NASHVILLE, Tennessee — Revenue management and hotel ownership experts say driving ancillary revenues, shifting the focus of revenue management to total revenue rather than revenue per available room and improving technologies are a few ways to evolve the discipline and lead to better hotel margins.
“If you're still running hotels the way you were two years ago, three, four, five years ago, or still using your strategies, you have to adjust. You have to change,” said Gilbert Arredondo, senior vice president of revenue strategy at Remington Hospitality. “We need that next level of data to kind of move forward.”
Priya Chandnani, vice president of revenue and distribution strategy at Pyramid Global Hospitality, said during the “Courageous Revenue Management” panel at the 2023 Hotel Data Conference that investing in better data technology to evaluate customers’ spending trends can be perceived as a risk, but it’s a worthwhile opportunity to analyze the true spend over several revenue channels and not just room revenue.
Over the past few years, Pyramid has been prioritizing total revenue per occupied room rather than RevPAR, as it allows for a better comparison based on the performance of ancillary revenues such as food and beverage, Chandnani said.
With RevPAR still lagging behind 2019 levels, Arredondo said hotels should focus on optimizing ancillary revenue streams and strive to be the market leader in their competitive sets.
“Have your fees or other ancillary revenue streams kept up with the rate of inflation at the same pace as your [average daily rate] has? If they haven’t, you probably have an opportunity to go back and look at those and adjust those to try and drive more incrementality. And what that does is it really drives profitability to the bottom line, because there's no labor involved with driving that additional revenue,” he said.

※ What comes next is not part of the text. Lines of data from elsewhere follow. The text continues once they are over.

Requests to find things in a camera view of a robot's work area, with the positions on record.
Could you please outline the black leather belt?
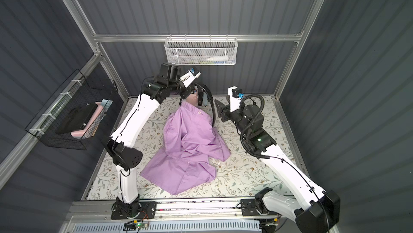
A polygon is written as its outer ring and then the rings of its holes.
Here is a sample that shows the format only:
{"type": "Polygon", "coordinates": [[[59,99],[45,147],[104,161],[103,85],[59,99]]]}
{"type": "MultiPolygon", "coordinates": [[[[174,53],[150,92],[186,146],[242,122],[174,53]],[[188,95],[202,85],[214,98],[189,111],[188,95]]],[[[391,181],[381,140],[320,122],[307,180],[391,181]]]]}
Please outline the black leather belt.
{"type": "Polygon", "coordinates": [[[212,127],[214,127],[215,122],[216,122],[216,114],[215,114],[213,95],[210,89],[205,84],[195,83],[195,86],[197,88],[197,93],[198,93],[198,106],[202,106],[205,99],[211,106],[212,116],[213,116],[212,127]]]}

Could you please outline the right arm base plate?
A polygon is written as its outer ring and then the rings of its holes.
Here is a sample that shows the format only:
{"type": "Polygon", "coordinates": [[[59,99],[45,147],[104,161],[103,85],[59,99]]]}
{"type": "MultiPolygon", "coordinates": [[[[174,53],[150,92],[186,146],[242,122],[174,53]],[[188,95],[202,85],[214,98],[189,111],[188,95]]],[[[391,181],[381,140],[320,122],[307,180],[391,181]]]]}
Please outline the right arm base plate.
{"type": "Polygon", "coordinates": [[[243,216],[281,216],[277,212],[267,210],[263,205],[257,205],[255,199],[241,199],[236,207],[241,210],[243,216]]]}

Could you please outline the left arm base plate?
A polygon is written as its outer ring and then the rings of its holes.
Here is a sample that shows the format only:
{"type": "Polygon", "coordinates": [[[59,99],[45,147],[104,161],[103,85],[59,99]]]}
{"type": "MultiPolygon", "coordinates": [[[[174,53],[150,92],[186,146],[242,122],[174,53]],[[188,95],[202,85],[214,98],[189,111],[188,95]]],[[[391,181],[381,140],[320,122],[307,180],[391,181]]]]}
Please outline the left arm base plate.
{"type": "Polygon", "coordinates": [[[128,205],[123,203],[121,200],[117,199],[111,207],[111,219],[153,219],[155,217],[156,209],[157,203],[155,201],[136,201],[128,205]]]}

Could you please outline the pink handled tool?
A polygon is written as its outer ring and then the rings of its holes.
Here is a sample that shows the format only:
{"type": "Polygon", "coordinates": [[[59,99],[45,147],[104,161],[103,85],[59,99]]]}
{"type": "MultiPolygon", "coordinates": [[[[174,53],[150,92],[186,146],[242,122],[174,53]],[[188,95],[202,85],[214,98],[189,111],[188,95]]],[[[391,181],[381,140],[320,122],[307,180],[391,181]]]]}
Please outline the pink handled tool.
{"type": "Polygon", "coordinates": [[[95,134],[105,111],[104,101],[87,104],[76,109],[71,121],[71,136],[75,139],[88,139],[95,134]]]}

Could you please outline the purple trousers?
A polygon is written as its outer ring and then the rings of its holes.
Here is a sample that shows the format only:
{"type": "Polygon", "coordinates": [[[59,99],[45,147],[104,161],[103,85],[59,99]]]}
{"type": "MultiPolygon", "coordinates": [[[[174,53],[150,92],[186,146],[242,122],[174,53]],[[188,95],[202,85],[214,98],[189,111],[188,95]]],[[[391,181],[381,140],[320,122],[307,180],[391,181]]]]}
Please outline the purple trousers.
{"type": "Polygon", "coordinates": [[[206,112],[183,102],[166,121],[163,147],[140,176],[172,195],[215,180],[209,158],[224,162],[231,152],[212,123],[206,112]]]}

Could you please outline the light blue stapler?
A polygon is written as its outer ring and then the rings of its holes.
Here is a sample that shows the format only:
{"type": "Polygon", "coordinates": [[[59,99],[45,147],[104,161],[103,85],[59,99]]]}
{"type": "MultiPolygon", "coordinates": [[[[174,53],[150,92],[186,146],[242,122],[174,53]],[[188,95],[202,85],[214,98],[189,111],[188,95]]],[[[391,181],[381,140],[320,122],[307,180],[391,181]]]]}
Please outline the light blue stapler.
{"type": "Polygon", "coordinates": [[[209,105],[208,97],[207,97],[206,93],[204,93],[203,97],[202,97],[202,106],[203,107],[208,107],[208,105],[209,105]]]}

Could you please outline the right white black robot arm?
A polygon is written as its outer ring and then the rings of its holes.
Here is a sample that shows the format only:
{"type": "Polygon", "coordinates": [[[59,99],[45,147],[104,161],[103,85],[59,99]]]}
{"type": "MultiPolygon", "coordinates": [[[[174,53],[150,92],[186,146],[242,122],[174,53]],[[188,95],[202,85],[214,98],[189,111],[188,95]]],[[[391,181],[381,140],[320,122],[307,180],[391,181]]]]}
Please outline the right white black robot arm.
{"type": "Polygon", "coordinates": [[[227,100],[213,101],[213,118],[234,124],[245,152],[266,164],[293,195],[291,199],[266,187],[253,199],[241,200],[243,214],[278,214],[294,221],[302,233],[328,233],[339,222],[340,197],[311,181],[264,130],[261,95],[230,94],[227,100]]]}

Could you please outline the white tube in basket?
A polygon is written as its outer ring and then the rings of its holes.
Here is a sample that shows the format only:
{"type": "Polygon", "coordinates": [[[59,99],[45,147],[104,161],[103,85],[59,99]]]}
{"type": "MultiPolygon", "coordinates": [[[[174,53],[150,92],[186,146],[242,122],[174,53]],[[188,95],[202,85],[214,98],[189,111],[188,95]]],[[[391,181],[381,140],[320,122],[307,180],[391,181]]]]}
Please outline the white tube in basket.
{"type": "Polygon", "coordinates": [[[224,56],[213,56],[209,57],[206,59],[207,62],[213,62],[213,63],[225,63],[229,61],[229,57],[224,55],[224,56]]]}

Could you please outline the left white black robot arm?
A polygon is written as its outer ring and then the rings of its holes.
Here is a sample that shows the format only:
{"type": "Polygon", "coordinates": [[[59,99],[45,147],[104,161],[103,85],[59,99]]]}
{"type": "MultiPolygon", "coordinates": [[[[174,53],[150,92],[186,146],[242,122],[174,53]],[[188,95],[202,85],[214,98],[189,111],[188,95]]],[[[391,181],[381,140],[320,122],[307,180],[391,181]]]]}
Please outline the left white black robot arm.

Kari Carr, senior vice president of asset management at Pebblebrook Hotel Trust, said the tightening of margins over the past few years has forced revenue managers to home in on driving additional revenues elsewhere. Bringing in the right customer who will spend on extra services will lead to several returns on investment, she said.
“At the end of the day, you do need margins to run a hotel and to continue to reinvest, whether that's capital or technology or people. You need to continue to look at that,” she said. “It's something we're challenging our teams to sort of redefine what it means to be the ideal guest at their hotels, and then what are the revenue strategies around that to drive?”
Empowering Revenue Management Teams
A key to encouraging revenue-management teams to perform at their best is a willingness to experiment, said Tom Crider, senior manager of software development at IDeaS.
“In an organization where people are looking after each other, where one person’s success is not perceived as another person's failure, or vice versa, where we're competing with our competitors and not our colleagues — those organizations are really good,” he said.
Remington’s guiding principles include being bold and tenacious. Arredondo said when those two words are baked into the culture, it has to come with the expectation that failure is going to happen, and that’s OK.
Any risks taken are done as a team, and whether it’s successful or not, the whole team learns a lesson and wins or loses together, he said.
“It’s not the revenue managers over here taking this risk by themselves. You get buy-in, and whether that be from the owner, or whether that be from the [general manager], you get buy-in, and it's a collective risk,” he said. “We're taking this together as a team, we believe in this and everyone is looking forward; everybody's on the same page.”
Having the confidence to take a risk is vital, and so is learning from it when it doesn’t work out. Chandnani said some letdowns in the past have come from the revenue-management team trying to achieve a goal without the help of other departments.
“It was more of us learning the art of collaboration, that ability to say we’re a team and we're working together,” she said.
Chandnani said collaboration can go beyond working with neighboring departments in a company, though.
“Don’t be afraid to call a colleague with another company and say, ‘Hey, I’m trying this out. You want to do it with me?’” she said. “And we test it together because I do think so many amazing ideas come from that part of collaboration.”